::: Available data :::
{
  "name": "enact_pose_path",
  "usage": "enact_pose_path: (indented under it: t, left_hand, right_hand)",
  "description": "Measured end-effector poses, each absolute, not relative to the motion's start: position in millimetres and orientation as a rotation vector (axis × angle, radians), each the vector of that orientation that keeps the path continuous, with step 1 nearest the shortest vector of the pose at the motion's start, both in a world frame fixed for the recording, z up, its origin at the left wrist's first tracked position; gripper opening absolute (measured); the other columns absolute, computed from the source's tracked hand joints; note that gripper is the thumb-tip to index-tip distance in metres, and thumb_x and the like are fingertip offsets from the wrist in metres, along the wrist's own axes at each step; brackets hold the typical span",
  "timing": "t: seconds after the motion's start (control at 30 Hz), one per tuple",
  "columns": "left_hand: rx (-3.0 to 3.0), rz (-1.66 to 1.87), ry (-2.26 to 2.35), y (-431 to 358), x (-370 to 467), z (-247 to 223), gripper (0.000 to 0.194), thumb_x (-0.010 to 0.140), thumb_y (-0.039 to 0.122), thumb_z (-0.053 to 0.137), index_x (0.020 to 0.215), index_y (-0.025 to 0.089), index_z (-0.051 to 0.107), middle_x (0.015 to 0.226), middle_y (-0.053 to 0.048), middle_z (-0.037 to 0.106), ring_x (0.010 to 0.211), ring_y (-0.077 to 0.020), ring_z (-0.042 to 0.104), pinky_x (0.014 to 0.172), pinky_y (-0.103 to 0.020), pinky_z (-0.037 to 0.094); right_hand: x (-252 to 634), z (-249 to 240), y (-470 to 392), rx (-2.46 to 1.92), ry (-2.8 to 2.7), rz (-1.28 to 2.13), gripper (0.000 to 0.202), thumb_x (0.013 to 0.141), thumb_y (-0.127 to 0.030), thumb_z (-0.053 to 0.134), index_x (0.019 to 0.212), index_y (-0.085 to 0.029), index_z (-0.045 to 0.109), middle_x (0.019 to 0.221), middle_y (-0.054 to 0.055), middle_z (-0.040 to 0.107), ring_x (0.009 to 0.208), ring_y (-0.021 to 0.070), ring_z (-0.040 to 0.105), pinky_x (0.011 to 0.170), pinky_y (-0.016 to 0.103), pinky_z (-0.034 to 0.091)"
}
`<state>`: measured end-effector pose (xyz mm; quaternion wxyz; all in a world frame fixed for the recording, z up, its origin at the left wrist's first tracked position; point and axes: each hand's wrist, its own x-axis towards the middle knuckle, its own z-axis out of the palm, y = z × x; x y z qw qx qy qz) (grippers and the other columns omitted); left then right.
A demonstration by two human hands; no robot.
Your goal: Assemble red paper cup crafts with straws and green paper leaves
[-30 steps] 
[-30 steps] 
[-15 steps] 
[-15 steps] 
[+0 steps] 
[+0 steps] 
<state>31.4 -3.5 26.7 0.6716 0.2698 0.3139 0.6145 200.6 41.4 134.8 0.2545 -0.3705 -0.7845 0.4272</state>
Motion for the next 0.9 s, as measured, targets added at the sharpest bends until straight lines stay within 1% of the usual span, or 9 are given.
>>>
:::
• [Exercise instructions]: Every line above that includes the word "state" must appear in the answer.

• [Response to this exercise]:
`<state>`: measured end-effector pose (xyz mm; quaternion wxyz; all in a world frame fixed for the recording, z up, its origin at the left wrist's first tracked position; point and axes: each hand's wrist, its own x-axis towards the middle knuckle, its own z-axis out of the palm, y = z × x; x y z qw qx qy qz) (grippers and the other columns omitted); left then right.
<state>31.4 -3.5 26.7 0.6716 0.2698 0.3139 0.6145 200.6 41.4 134.8 0.2545 -0.3705 -0.7845 0.4272</state>

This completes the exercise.